In this it is like the telephone companies. They too have a powerful asset, the twisted wire into people's homes. But as the cost of communications plunges it is clear that this too is a wasting asset, and the companies have to find ways of using their access to introduce other products which will earn them more money. This explains why they are so miserable when they are told by the regulators that they cannot do so.
There is a further regulatory issue looming here in Britain concerning access to digital satellite TV. Should the decoding boxes that BSkyB, the dominant service provider, will presumably be selling to its customers be required to decode signals from other stations? Digital TV does not yet exist, and you might argue that if BSkyB wanted to introduce it and give people the boxes to unscramble the signal, that would be fine. If the BBC wanted to bring in its system then it too could hand out its boxes. But will people want more than one box on top of their set? Should one require the pioneer to provide access to competitors, and on what terms?
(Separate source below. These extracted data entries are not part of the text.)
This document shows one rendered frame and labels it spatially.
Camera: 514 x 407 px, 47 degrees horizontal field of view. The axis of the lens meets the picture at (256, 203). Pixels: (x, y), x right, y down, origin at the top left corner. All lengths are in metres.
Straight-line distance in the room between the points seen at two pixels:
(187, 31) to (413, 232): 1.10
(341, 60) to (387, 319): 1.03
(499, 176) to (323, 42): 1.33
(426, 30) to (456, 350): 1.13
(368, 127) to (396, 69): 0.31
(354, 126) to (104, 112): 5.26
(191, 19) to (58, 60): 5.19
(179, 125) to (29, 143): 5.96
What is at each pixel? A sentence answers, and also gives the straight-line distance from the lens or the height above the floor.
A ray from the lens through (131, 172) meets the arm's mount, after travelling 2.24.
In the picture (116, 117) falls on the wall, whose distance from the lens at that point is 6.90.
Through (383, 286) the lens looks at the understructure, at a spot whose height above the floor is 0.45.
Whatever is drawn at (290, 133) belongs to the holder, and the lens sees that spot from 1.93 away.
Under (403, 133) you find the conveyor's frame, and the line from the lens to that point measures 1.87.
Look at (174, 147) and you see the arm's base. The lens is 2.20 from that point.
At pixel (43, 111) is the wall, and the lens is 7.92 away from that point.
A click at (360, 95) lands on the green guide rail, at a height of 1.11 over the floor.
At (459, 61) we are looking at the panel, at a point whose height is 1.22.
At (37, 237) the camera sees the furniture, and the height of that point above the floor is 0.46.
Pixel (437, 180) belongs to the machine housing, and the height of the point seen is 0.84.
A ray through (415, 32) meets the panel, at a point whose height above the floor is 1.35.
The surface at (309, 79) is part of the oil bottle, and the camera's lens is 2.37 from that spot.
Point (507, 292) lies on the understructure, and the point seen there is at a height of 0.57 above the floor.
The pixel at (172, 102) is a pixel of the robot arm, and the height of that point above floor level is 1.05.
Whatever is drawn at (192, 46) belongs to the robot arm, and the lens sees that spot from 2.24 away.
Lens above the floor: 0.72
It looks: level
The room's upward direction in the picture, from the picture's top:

In an way this is an old argument, a bit like the case for requiring tied pubs to serve a "guest beer". But what takes the debate onto a different plane is the crumbling demarcation lines between the big players. If the monopoly or oligopoly is a physical product like beer and it is being served in an identifiable place like a pub it is easy to identify the interest groups. But we are moving to a world of crashing barriers. A TV company need not be just in television. Only yesterday Disney, the best brand name in the film business, announced it was buying the US TV network ABC. A phone company need not just be in phones; and a computer software company is eager to sell services down the wire rather than on disks.
The truth is that no one knows which of the three main competing technologies - telephone, television, and personal computer - will dominate during the next century. Everyone assumes that they will come together, which is probably right. Everyone assumes that the money will be in software rather than hardware, which is almost certainly right. The problem for the regulators is how to ensure that the fight is a reasonably fair one; that no one party is allowed to use a dominant position in one technology to shut out competitors from another.
Or at least that is the way they perceive their role. There is a further twist, perhaps the most interesting of all. Most of the intellectual property in the world is produced by the US. As the graph shows, it utterly dominates the world market. We are a very poor second, while otherwise only Sweden manages to achieve a surplus. Unsurprisingly, Germany and Japan are in the heaviest deficits.
This dominance does not just reflect software exports, though that is a large part of it. It also reflects Hollywood and the pop music industries. In the case of the UK and Sweden it is our pop music that helps us into surplus.
The twist is that US regulators need to think strategically about US national self-interest. This is not something that US regulators, particularly the Justice Department, find natural to do. But picking up the pieces when national self-interest is threatened is a long and painful process. Look at the difficulties US trade officials have had trying to open Japanese access to US products.
The new world standards will be established by intellectual property standards, and the US has an opportunity to capitalise on its astonishing dominance in the "bits" of information fabricated in Silicon Valley and Seattle. Of course regulators have to protect US consumers from an over-aggressive use by companies like Microsoft of their market dominance. But they should also give those companies the freedom to impose American intellect on the rest of the world.